Nell cast him a look of reproach before she turned her attention to the original subject. ‘When you said there was no money were you telling the truth then too?’
He looked startled. ‘I said that?’
Nell, who recalled every word he had ever said to her, nodded.
‘You really do have the uncanny ability to make me say things that should stay unsaid. Well, it’s true. There is no money. The estate has not moved with the times, and Doña Elena took some bad advice financially.’
‘The estate is in financial trouble?’ Nell did not hide her surprise—nothing she had seen suggested straitened circumstances or neglect.
‘There were problems and Ramon and I decided that it would be best not to trouble her with them. We arranged to have funds deposited in some accounts to cover the shortfalls and where necessary I made a few capital investments in renovation projects.’
It took a couple of seconds for her to process this casually de livered information. ‘You mean, not only did you not want her money, you’ve been giving her yours for months.’ Nell, who had thought she could not feel more stupid, discovered she could. ‘It has been more in the nature of a long-term project.’
‘Years!’
He acknowledged her startled suggestion with an inclination of his dark head before he dragged a hand across the dark shadow on his hair-roughened jaw.
‘I wanted to save my grandmother the humiliation and heartache of losing the estate that has been her life. It seemed like the least I could do for her considering she has been mother and father to me after my parents dumped me on her for the holiday one year and never got around to picking me up. Understandable really,’ he mused wryly. ‘A weedy, sickly kid did quite frankly ruin their globetrotting social life.’
Nell struggled to get her head around Luiz as a sickly, unwanted child, and struggled even more to understand how any parent could just abdicate their responsibilities and their own child.
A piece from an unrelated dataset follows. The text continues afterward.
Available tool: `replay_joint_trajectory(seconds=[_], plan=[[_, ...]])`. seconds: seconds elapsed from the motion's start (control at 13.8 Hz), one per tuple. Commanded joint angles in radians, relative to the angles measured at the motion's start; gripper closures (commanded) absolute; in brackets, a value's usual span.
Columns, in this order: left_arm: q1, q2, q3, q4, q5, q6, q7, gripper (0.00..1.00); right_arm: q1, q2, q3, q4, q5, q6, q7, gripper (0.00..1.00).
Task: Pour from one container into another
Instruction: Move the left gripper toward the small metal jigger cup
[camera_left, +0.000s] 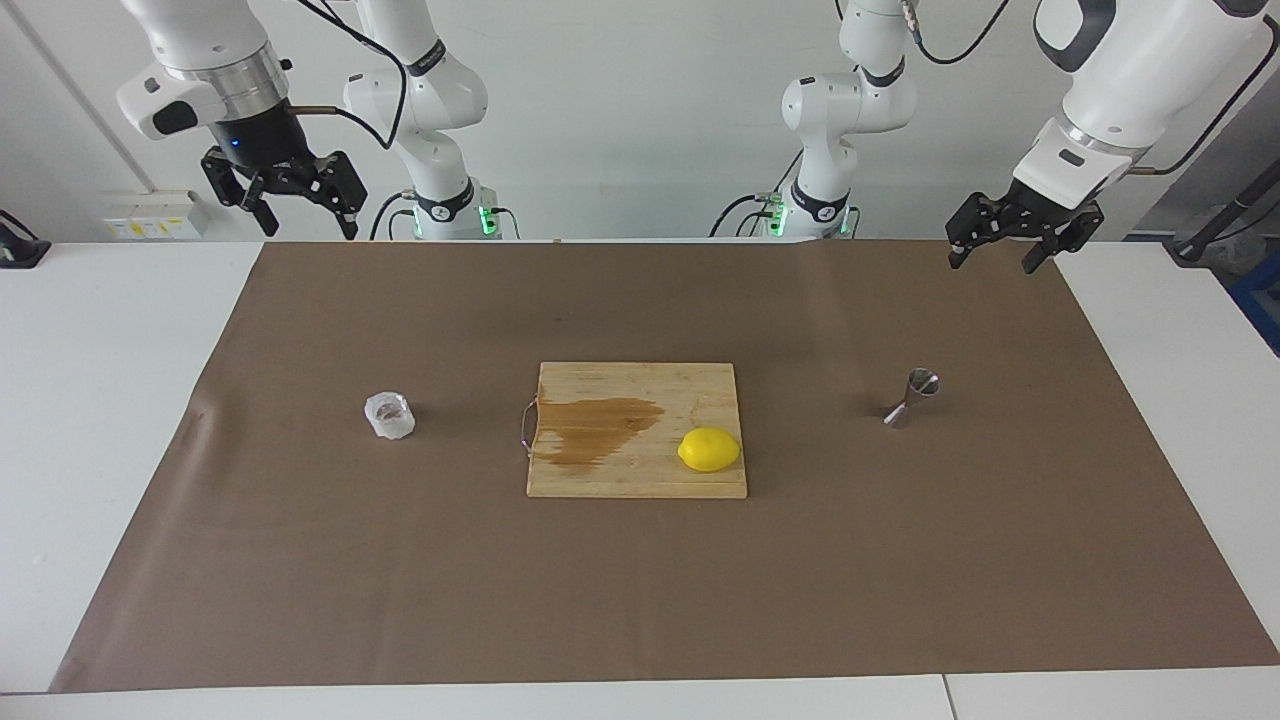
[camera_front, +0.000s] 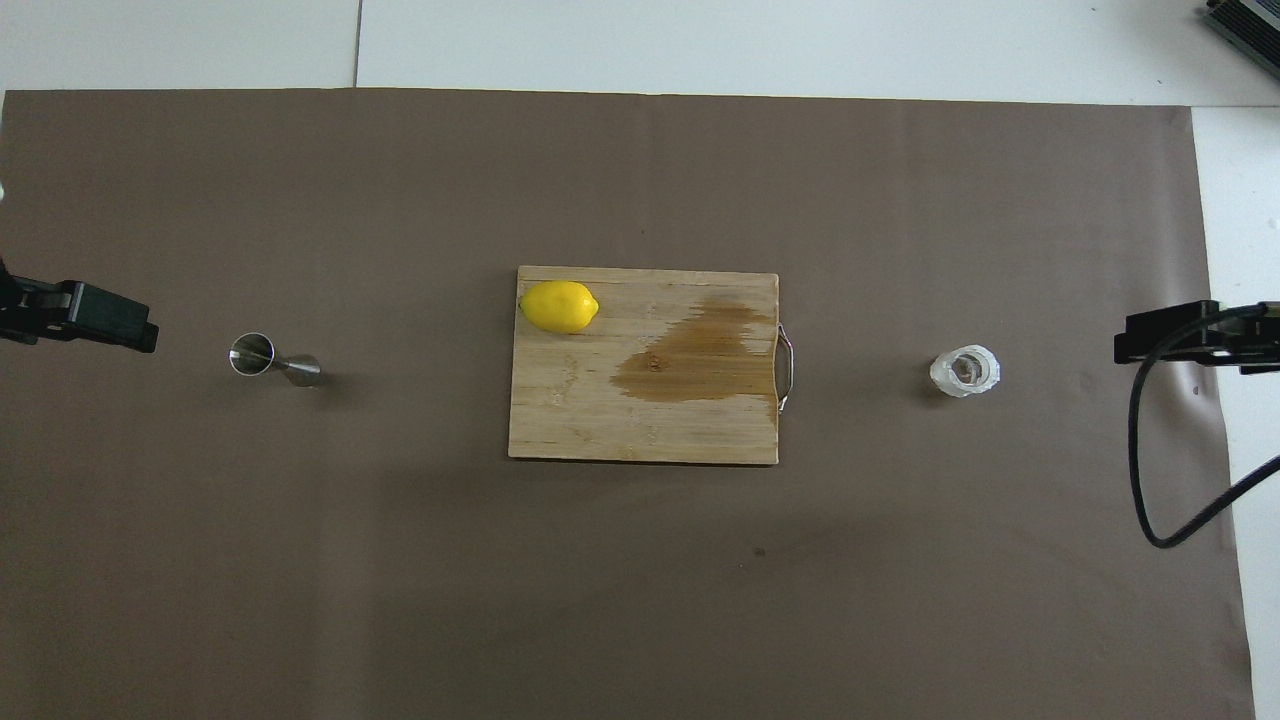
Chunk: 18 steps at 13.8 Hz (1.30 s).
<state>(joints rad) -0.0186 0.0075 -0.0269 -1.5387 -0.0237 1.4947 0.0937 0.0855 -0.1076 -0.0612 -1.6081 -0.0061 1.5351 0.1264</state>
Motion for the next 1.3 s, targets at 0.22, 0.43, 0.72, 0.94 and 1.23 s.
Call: replay_joint_trajectory(seconds=[0.22, 0.43, 0.72, 0.94, 1.23], plan=[[-0.018, -0.023, 0.007, -0.02, 0.019, -0.005, 0.0, 0.0, -0.007, 0.025, 0.004, 0.011, 0.009, 0.054, -0.021, 0.0], [-0.011, -0.027, 0.007, -0.021, 0.018, -0.011, -0.002, 0.0, -0.021, 0.039, 0.003, 0.016, 0.009, 0.053, -0.019, 0.0], [-0.004, -0.027, 0.007, -0.021, 0.018, -0.011, -0.002, 0.0, -0.027, 0.098, 0.003, 0.099, 0.025, 0.046, -0.017, 0.0], [-0.01, -0.027, 0.007, -0.021, 0.018, -0.011, -0.002, 0.0, -0.027, 0.115, -0.002, 0.1, 0.02, 0.042, -0.017, 0.0], [-0.04, -0.027, 0.001, -0.021, 0.018, -0.008, -0.002, 0.0, -0.026, 0.12, -0.003, 0.1, 0.02, 0.043, -0.016, 0.0]])
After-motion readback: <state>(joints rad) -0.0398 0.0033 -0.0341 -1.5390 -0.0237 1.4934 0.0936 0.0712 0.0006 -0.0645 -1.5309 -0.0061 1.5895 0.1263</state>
She wondered how Luiz could recite the history without even a trace of visible bitterness.
‘Though to be fair it was work for them—they make travel documentaries.’
Ah, there was the bitterness—he was human after all, and he was obviously totally devoted to his grandmother.
‘I don’t know how anyone could leave their own child.’ Her jaw tightened as she found herself hating two people she had never met.
An expression she couldn’t read flickered at the back of his hooded gaze, but it was not echoed in his flat tone as he said, ‘I’m sure you can’t, but not everyone has your sense of duty.’
Nell sprang to her feet, her expression passionately intense as she pressed a hand to her breast and cried, ‘It’s not about duty, it’s about love.’ Then, suddenly feeling painfully self conscious, she sank back down muttering, ‘People who don’t know that shouldn’t have children.’
He shrugged. ‘They were and are very wrapped up in one another.’
Nell gave a contemptuous snort. ‘They sound like selfish idiots to me.’
‘I seem to recall you expressing a similar view about me.’
Her flushed face lifted to his. There was still a sparkle of indignation in her grey eyes. ‘You are an idiot—sometimes,’ she admitted. ‘But you wouldn’t let someone else bring up your child.’
The humorous glint faded from his eyes. ‘No, Nell, I would not, but I would not give my wife the child she craved. I think that makes me worse than selfish.’
‘It makes you human, you stupid man!’ she exploded.
He raised his brows at the heat in her retort. ‘I am considered pretty smart by most people.’
Nell sniffed. ‘It just shows you how ridiculous people can be, then. Your wife died—it wasn’t your fault, was it?’ She watched the cold, closed look spread across his face and hated it.
‘A car crash—she was travelling alone back from Barcelona.’
‘Then not your fault,’ she repeated. ‘You’re alive, Luiz.’
He inhaled deeply and suddenly felt this statement was truer than it had been for years. ‘I am.’
Nell, her heart racing, watched him approach, her eyes fixed on the slow, deliberate tread of his polished shoes. He stopped about three feet away.
‘Let me be straight with you.’
Her eyes lifted to knee level; her breathing had gone haywire.
‘There are two ways this night could go.’
Her eyes reached chest level and stopped.
‘Firstly, if you wish I could arrange transport to the airport, book you into a hotel for the night. Secondly, and I have to tell you this is my preferred choice, you spend the rest of the day and night here with me.’